Israel captured most of the strategic plateau from Syria during the 1967 Six-Day War and annexed it in 1981.
In 2019, then-President Donald Trump declared US support for Israeli sovereignty over the Golan, but the annexation has not been recognized by most countries. Syria demands that Israel withdraw, but Israel refuses, citing security concerns. Various peace efforts have failed.
Netanyahu said he spoke with Trump on Saturday about security developments in Syria.
“We have no interest in a conflict with Syria,” Netanyahu said in a statement. Israeli actions in Syria were intended to “counter the potential threats from Syria and to prevent the takeover of terrorist elements near our border,” he added.
Defense Minister Israel Katz said in a statement that recent developments in Syria increased the threat to Israel, “despite the moderate image that rebel leaders claim to present.”
Netanyahu’s office said the government unanimously approved a plan of more than 40 million shekels ($11 million) to encourage demographic growth in the Golan.
It said Netanyahu submitted the plan to the government “in light of the war and the new front against Syria, and out of a desire to double the population of the Golan”.

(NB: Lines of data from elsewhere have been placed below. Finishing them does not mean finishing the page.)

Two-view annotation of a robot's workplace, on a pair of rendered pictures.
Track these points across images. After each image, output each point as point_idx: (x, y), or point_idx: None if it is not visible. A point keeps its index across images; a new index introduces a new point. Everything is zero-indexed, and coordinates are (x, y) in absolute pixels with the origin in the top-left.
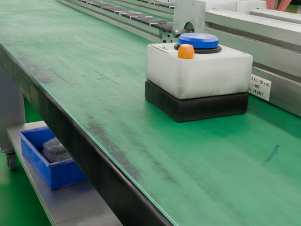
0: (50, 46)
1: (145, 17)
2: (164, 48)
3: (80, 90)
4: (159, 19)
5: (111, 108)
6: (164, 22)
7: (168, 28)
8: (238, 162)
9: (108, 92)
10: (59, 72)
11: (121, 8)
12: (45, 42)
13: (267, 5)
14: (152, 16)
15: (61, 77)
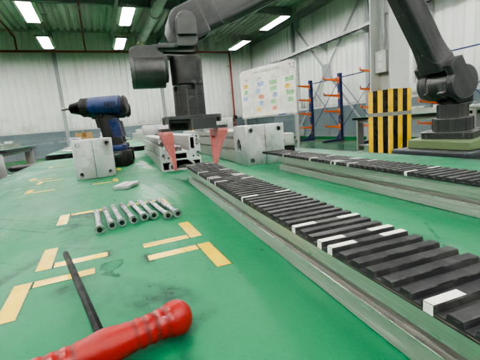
0: (381, 158)
1: (316, 156)
2: (287, 132)
3: (320, 151)
4: (298, 156)
5: (304, 150)
6: (292, 153)
7: (287, 150)
8: None
9: (309, 151)
10: (339, 152)
11: (386, 166)
12: (396, 159)
13: (174, 148)
14: (310, 158)
15: (335, 151)
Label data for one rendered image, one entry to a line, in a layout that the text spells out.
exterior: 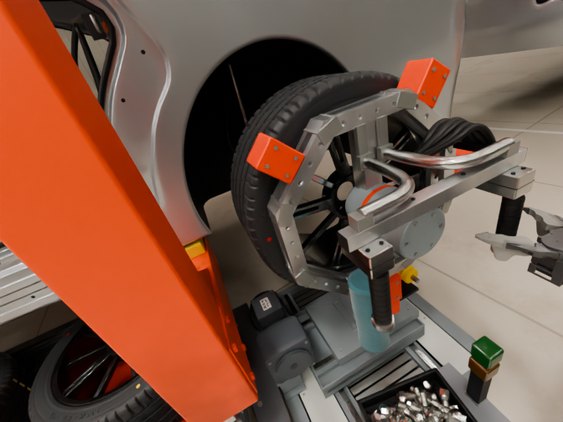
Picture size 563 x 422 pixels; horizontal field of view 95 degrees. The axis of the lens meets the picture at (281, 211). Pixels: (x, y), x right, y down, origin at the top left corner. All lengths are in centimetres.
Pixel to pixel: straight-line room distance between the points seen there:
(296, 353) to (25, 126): 92
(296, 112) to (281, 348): 77
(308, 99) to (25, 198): 52
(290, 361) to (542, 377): 96
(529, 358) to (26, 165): 161
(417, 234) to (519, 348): 100
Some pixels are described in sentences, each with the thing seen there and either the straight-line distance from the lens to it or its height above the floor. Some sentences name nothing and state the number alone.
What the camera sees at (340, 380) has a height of 15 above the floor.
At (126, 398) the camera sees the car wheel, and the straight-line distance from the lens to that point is 109.
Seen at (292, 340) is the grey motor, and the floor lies 41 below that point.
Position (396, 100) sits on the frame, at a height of 111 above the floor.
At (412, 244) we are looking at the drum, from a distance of 63.
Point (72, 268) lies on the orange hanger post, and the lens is 49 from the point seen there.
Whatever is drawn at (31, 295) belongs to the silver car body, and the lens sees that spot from 123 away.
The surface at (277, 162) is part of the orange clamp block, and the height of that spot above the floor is 108.
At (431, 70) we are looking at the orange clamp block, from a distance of 74.
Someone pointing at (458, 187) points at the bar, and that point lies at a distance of 57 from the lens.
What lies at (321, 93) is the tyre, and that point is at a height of 116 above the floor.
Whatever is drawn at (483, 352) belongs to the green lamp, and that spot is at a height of 66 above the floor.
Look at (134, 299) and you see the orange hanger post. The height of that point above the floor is 98.
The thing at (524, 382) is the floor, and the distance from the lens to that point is 148.
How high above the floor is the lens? 125
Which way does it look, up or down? 30 degrees down
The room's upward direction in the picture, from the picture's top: 17 degrees counter-clockwise

Saudi Arabia, Qatar and the United Arab Emirates condemned Israel’s decision, with the United Arab Emirates – which normalized relations with Israel in 2020 – describing it as a “deliberate attempt to extend the occupation”.
About 31,000 Israelis have settled there, said analyst Avraham Levine of the Alma Research and Education Center, which specializes in Israel’s security challenges on its northern border. Many work in agriculture, including vineyards and tourism. The Golan is home to 24,000 Druze, an Arab minority who practice an offshoot of Islam, Levine said. Most identify as Syrian.
AVOID “NEW CONFRONTATIONS”
Syria’s de facto leader, Ahmad al-Sharaa, said on Saturday that Israel is using false pretexts to justify its attacks on Syria, but he was not interested in getting involved in new conflicts as his country focuses on reconstruction.
Sharaa – better known as Abu Mohammed al-Golani – heads the Hayat Tahrir al-Sham (HTS) Islamist group that swept Assad from power on Sunday, ending the family’s five decades of iron-fisted rule.
Since then, Israel has moved into a demilitarized zone inside Syria created after the 1973 Arab-Israeli war, including the Syrian side of strategic Mount Hermon overlooking Damascus, where its forces took over an abandoned Syrian military post.
Israel, which has said it does not intend to stop there and calls the incursion into Syrian territory a limited and temporary measure to ensure border security, has also carried out hundreds of strikes against Syria’s strategic weapons depots.
It has said it is destroying weapons and military infrastructure to prevent their use by rebel groups that ousted Assad, some of which grew out of movements linked to al-Qaeda and Islamic State.
Several Arab countries, including Saudi Arabia, the United Arab Emirates and Jordan, have condemned what they called Israel’s seizure of a buffer zone in the Golan Heights.
“Syria’s war-weary state, after years of conflict and war, does not allow new confrontations. The priority at this stage is reconstruction and stability, not to be drawn into disputes that could lead to further destruction,” Sharaa said in an interview published on the Syria website TV, a channel that sides with the rebels.
He also said that diplomatic solutions were the only way to ensure security and stability and that “uncalculated military adventures” were not wanted.